--- How to complete this task ---
Once you have read the entries, please say how many lines hold the string "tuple", giving the number only.

--- Supplied data ---
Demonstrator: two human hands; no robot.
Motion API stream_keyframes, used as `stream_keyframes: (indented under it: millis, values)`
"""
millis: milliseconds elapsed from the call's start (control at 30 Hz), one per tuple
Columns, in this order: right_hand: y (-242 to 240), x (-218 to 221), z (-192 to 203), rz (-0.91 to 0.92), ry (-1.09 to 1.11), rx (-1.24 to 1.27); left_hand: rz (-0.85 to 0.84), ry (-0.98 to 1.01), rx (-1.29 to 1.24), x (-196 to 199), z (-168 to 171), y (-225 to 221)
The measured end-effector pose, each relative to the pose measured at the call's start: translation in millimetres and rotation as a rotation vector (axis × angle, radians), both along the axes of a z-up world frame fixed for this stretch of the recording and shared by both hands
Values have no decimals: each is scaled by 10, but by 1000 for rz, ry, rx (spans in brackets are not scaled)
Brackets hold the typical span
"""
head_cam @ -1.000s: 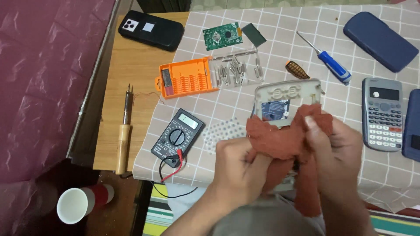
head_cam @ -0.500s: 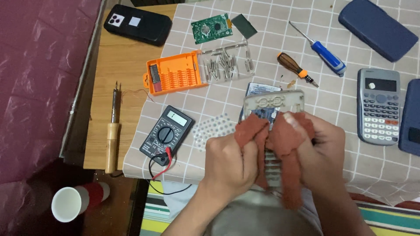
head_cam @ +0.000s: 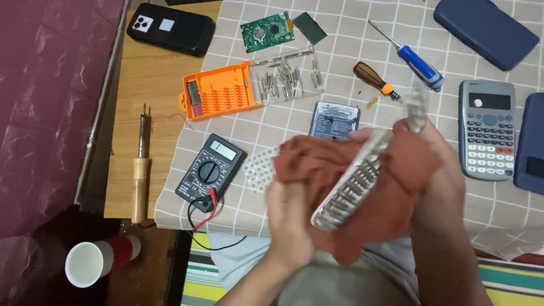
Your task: Disassembling a calculator to clean the circuit board and plastic casing using a cloth.
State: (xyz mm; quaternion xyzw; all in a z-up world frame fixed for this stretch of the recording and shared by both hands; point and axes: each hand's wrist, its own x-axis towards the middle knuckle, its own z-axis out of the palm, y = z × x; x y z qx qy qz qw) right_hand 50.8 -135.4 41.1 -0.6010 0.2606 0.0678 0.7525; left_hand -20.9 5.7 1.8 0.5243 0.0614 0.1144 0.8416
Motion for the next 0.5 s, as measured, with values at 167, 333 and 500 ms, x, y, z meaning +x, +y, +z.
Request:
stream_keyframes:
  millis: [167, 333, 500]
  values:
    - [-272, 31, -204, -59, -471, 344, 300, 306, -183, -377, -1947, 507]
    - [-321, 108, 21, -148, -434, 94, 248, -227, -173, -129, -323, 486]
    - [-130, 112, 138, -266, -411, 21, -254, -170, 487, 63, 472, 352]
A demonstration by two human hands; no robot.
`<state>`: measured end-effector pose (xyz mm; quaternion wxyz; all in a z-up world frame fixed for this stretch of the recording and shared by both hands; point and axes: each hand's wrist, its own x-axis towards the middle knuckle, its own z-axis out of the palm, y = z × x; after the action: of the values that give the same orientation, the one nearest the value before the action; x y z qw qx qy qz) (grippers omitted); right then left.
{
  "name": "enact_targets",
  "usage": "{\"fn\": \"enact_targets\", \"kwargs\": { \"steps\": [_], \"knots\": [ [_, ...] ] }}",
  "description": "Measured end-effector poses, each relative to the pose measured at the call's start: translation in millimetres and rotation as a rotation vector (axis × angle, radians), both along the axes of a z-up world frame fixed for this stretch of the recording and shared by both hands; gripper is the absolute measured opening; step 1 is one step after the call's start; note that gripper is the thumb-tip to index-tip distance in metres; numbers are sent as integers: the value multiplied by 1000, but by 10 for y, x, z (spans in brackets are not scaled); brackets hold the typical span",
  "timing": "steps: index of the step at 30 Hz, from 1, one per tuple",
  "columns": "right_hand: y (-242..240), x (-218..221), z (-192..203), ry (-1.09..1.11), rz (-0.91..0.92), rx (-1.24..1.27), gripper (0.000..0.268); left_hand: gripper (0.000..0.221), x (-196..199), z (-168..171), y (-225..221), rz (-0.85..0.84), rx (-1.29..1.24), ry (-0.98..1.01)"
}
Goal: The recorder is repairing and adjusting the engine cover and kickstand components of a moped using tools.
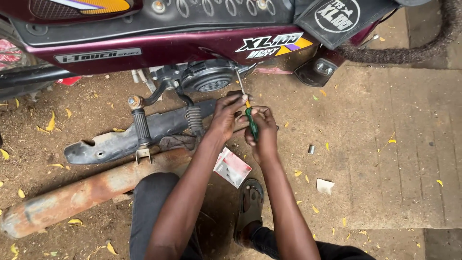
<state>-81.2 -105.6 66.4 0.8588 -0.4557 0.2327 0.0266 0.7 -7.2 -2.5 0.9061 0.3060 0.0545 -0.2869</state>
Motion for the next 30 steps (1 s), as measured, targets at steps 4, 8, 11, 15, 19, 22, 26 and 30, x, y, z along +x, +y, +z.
{"fn": "enact_targets", "kwargs": {
  "steps": [4,8,11,15,19,22,26,30],
  "knots": [
    [155,-5,9,-190,163,-1487,30,14,-54,-224,-100,158,245,-129],
    [229,88,219,37,69,-518,20,20,-27,-7,75,-7,59,-21],
    [5,69,59,-29,87,-4,18,20,-38,278,207,-13,32,-117],
    [136,103,97,11,110,-544,17,15,-40,61,91,31,13,-26],
    [64,159,60,18,173,-858,15,14,7,-110,-7,76,165,-64],
    [37,105,66,100,147,-567,15,15,-76,-105,-7,110,266,-146],
    [-64,35,-194,-164,155,-1003,19,19,-99,150,121,106,300,-298],
    [169,-112,-202,155,180,-1044,18,23,-158,-471,26,80,453,-280]
  ]
}}
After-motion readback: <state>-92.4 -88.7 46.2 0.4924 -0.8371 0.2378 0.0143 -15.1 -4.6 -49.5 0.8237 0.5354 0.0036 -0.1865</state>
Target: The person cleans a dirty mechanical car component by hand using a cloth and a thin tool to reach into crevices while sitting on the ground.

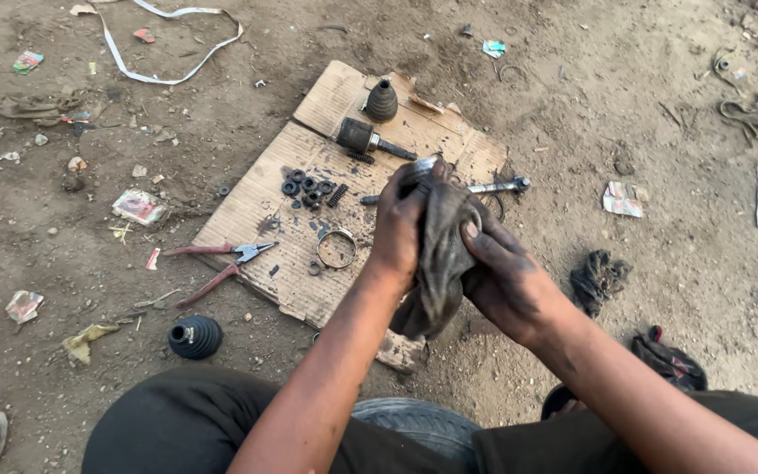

--- Solution to the problem ---
2